I didn't ask you for further evidence that you are an idiot.
 

Neither of those reports - they are not coroner reports, they are what they say they are ie Prevention of Future death reports from coroners - blame not getting drugs, let alone surgery, as the single cause of the person's suicide. Lack of mental health support being a contributing factor is not the same as 'suicide because they didn't get drugs/surgery' which is what has been repeatedly claimed.
 

monkers

Legendary Member
Neither of those reports - they are not coroner reports, they are what they say they are ie Prevention of Future death reports from coroners - blame not getting drugs, let alone surgery, as the single cause of the person's suicide. Lack of mental health support being a contributing factor is not the same as 'suicide because they didn't get drugs/surgery' which is what has been repeatedly claimed.

Rated desperate.
 
This is wrong. I do not push anywhere for a suicide narrative.
You've repeatedly blamed being on the GIDS waiting list for suicide, even when Louis Appleby's review said the numbers didn't show that and when he said continuing to do so promotes suicidal ideology.

On this occasion you have incorrectly said that James Bellringer is wrong.
I've shown you where his claim comes from and that it is incorrect. The data is too poor to make such claims. You continue to platform unevidenced claims because it suits you.


You have taken the suppressed version of data for trans youth, rather than the data for adult services that James Bellringer would have been referencing as his patient group.
Where is this data? Let's all have a look.
And don't tell me it's anecdotal and known only to James Bellringer and we have to take his word for it. We don't evaluate the efficacy of medical treatment on anecdotal evidence from one doctor. We'd still be doing lobotomies and giving people cold baths for hysteria if we did.
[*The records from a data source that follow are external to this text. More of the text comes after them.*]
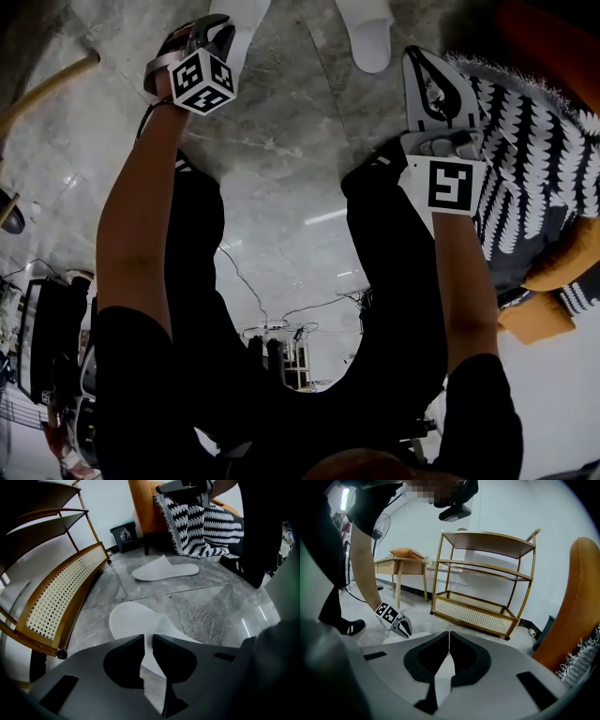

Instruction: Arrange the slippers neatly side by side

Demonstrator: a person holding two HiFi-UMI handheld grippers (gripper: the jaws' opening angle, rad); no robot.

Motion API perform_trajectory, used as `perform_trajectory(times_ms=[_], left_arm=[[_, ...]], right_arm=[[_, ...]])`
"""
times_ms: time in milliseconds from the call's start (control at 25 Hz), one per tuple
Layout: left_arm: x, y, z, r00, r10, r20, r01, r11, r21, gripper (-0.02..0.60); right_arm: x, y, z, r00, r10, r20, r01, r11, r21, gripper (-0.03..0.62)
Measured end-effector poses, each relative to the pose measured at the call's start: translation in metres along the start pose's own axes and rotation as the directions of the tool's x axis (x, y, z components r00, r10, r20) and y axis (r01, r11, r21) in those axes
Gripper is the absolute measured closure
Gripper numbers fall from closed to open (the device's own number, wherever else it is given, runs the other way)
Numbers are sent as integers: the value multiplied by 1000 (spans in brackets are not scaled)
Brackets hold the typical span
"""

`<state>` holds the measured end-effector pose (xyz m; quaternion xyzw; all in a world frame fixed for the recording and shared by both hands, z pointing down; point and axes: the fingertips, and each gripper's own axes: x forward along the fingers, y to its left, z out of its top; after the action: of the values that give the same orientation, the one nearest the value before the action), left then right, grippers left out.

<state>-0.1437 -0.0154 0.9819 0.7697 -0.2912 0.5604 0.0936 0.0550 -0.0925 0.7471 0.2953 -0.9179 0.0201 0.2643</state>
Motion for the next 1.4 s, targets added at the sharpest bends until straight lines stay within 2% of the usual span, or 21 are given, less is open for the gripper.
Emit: perform_trajectory(times_ms=[80, 320, 520, 800, 960, 1240, 1400], left_arm=[[-2, 3, 1, 1000, 8, 1, -8, 1000, -12, 539], [-26, 14, 18, 999, 25, 35, -20, 993, -115, 555], [-49, 25, 41, 996, 58, 67, -40, 968, -246, 558], [-57, 19, 81, 988, 112, 107, -55, 899, -435, 558], [-47, 8, 98, 986, 132, 106, -54, 837, -544, 558], [-22, -16, 119, 983, 155, 93, -59, 762, -645, 558], [-8, -25, 120, 982, 171, 81, -69, 721, -690, 558]], right_arm=[[0, -3, 1, 1000, 0, -5, 0, 1000, -2, 560], [-7, -11, 18, 1000, -13, 12, 13, 1000, 19, 560], [-18, -18, 35, 1000, -7, 18, 6, 999, 41, 560], [-28, -48, 44, 1000, -3, 20, 2, 999, 37, 560], [-33, -68, 36, 1000, 6, 14, -7, 1000, 22, 560], [-39, -93, 17, 1000, 21, 0, -21, 1000, 9, 560], [-38, -98, 18, 999, 37, 31, -37, 999, -3, 560]])
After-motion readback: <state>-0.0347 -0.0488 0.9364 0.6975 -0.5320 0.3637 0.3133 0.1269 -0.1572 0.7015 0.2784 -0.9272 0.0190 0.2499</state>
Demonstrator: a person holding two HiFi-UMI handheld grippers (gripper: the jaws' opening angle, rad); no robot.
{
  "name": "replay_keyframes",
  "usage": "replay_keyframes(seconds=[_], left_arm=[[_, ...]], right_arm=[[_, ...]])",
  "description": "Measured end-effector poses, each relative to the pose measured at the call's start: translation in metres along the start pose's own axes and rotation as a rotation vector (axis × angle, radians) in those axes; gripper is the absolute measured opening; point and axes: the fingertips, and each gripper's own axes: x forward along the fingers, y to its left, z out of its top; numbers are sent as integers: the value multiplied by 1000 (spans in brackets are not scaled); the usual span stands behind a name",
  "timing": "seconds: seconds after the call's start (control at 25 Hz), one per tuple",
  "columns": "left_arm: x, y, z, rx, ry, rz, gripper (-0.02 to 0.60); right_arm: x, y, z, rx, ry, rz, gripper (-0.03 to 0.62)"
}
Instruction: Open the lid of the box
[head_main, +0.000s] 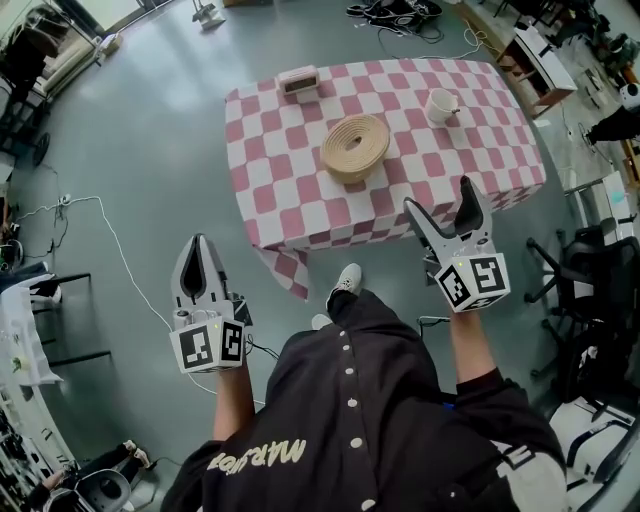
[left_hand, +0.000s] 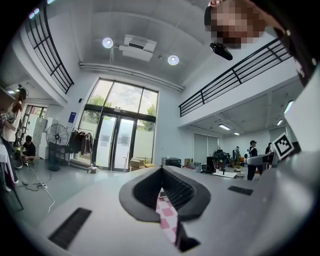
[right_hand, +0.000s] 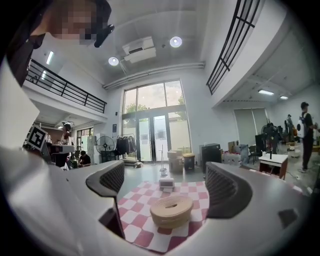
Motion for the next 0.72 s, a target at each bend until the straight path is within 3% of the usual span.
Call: replay_keyframes(seconds=[0.72], left_arm=[[114,-26,5,7,4,-28,11]], right_arm=[[80,-60,11,-9,10,43,494]])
You push the narrative that trans people remain safe in this country. However ...


View attachment 6767

Where is this from? What do you think it shows exactly? You claim it's 'this country'.

N (ie number of people asked) = 596.
'Know someone who has been killed' = 15%.

15% of 596 = 89. So 89 people know a trans person who has been killed in the UK? In the UK there have been only 9 between 2008 and 2017, with one other since that I know of.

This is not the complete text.